What is required: Return, from the material below, each line in which "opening" occurs.
··· Supplied records
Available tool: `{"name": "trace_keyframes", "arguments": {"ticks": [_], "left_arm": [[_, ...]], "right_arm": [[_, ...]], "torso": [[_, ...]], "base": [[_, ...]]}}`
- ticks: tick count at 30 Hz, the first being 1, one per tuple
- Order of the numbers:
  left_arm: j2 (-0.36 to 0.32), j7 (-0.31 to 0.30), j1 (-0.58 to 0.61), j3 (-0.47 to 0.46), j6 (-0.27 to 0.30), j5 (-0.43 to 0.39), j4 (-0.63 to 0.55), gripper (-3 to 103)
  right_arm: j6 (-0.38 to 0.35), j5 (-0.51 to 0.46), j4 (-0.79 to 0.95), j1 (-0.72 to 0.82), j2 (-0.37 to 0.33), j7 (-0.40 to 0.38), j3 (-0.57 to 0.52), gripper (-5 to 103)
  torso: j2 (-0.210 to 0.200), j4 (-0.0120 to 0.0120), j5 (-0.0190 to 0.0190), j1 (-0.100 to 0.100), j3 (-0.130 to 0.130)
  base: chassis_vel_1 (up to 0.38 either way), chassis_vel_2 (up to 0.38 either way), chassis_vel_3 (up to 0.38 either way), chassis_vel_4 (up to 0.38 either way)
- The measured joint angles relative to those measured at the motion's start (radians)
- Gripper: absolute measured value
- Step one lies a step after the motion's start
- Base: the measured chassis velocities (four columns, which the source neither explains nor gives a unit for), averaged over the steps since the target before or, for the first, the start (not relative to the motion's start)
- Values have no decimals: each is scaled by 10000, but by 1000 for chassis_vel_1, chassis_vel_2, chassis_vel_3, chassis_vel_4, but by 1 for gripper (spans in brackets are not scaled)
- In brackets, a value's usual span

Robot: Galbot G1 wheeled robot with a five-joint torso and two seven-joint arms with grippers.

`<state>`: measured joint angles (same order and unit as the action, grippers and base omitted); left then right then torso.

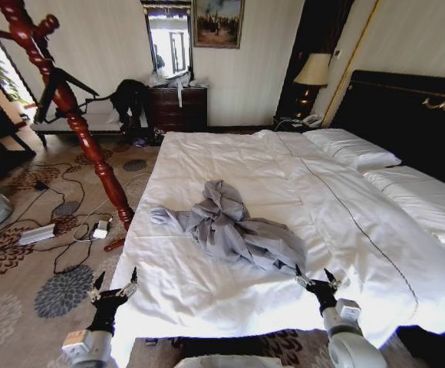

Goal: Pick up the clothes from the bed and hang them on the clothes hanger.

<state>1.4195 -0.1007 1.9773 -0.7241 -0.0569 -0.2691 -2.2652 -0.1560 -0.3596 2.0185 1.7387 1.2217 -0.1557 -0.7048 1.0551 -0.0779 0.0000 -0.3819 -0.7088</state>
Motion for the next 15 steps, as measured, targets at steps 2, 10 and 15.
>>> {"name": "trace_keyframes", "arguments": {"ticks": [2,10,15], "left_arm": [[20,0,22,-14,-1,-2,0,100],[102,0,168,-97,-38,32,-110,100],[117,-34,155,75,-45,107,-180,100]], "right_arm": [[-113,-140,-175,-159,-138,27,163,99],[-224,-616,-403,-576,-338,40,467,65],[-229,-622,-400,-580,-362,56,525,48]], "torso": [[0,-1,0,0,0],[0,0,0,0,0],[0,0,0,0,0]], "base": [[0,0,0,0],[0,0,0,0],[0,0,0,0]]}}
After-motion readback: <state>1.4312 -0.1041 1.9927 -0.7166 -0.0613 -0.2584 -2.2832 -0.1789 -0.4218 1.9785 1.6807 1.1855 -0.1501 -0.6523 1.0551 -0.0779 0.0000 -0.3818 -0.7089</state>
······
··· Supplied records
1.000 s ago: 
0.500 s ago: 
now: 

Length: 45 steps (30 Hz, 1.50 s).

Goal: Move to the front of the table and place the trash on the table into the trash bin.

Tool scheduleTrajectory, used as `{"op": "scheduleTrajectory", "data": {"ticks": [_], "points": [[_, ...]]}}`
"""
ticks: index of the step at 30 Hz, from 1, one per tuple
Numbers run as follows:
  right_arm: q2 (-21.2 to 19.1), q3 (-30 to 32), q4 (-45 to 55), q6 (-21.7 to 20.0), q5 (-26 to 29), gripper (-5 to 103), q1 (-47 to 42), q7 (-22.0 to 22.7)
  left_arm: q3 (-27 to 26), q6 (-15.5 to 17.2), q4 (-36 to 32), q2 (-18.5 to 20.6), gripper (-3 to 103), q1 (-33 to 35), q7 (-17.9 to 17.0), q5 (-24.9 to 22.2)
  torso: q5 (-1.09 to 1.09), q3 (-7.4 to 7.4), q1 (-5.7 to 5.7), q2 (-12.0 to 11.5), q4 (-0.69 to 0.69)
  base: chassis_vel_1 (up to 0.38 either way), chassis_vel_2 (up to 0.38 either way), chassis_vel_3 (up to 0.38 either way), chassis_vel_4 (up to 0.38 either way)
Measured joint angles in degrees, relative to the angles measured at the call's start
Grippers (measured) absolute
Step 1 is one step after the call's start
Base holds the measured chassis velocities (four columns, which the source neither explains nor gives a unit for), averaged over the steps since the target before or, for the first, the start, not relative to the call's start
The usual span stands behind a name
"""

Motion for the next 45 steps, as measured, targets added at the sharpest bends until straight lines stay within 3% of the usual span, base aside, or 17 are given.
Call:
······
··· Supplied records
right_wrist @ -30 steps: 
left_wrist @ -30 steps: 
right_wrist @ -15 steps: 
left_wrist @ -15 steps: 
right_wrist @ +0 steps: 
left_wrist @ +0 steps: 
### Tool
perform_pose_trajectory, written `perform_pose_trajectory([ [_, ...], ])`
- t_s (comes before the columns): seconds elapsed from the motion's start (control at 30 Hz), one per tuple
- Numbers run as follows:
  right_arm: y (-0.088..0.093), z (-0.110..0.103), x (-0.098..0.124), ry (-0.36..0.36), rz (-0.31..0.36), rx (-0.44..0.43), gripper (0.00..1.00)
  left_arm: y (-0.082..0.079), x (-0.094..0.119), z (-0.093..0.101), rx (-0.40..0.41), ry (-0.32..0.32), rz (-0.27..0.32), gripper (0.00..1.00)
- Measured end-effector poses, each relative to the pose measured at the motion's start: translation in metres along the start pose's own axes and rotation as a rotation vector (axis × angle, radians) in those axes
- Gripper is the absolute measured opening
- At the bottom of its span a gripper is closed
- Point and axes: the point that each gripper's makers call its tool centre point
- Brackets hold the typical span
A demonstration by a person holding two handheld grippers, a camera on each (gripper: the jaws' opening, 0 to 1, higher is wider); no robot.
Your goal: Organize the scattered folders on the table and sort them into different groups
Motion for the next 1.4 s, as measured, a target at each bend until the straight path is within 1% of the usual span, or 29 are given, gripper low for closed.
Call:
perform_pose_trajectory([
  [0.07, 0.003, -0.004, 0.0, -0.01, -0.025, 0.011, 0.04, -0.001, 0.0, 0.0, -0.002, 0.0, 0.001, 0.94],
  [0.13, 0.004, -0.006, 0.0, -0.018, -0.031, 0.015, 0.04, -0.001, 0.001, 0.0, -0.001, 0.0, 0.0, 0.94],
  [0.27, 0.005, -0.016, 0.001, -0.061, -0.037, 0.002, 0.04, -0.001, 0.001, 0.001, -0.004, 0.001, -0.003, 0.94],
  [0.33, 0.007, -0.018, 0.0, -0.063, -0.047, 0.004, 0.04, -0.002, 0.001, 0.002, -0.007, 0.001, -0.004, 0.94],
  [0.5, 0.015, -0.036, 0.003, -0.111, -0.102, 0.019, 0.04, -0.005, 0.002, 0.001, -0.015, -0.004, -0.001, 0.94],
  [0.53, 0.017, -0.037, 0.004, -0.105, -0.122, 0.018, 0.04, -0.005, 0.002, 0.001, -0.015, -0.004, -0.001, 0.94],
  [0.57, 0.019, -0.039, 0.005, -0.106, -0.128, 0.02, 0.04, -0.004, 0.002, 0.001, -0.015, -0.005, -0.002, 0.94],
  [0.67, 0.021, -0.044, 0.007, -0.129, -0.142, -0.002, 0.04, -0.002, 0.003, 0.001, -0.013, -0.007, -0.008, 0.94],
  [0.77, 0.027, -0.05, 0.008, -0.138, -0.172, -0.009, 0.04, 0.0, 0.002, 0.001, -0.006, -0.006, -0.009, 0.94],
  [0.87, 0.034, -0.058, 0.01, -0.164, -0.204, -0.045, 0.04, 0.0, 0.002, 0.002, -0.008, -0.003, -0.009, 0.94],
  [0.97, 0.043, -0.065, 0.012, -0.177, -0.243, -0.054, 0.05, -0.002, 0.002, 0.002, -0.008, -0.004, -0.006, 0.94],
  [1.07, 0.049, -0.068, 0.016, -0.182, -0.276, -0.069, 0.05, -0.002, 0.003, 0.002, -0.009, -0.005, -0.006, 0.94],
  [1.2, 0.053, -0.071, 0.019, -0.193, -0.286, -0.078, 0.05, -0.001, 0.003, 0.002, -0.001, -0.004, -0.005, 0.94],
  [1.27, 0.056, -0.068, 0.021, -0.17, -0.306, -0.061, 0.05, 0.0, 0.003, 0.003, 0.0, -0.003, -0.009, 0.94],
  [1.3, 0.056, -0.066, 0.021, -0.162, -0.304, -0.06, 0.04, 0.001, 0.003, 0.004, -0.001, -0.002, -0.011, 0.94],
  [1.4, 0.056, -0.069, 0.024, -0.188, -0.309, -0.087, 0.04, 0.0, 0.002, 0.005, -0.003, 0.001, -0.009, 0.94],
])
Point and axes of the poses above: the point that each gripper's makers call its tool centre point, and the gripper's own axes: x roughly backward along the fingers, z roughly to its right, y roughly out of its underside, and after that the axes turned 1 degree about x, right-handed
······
Reply to the task:
- Gripper is the absolute measured opening
A demonstration by a person holding two handheld grippers, a camera on each (gripper: the jaws' opening, 0 to 1, higher is wider); no robot.

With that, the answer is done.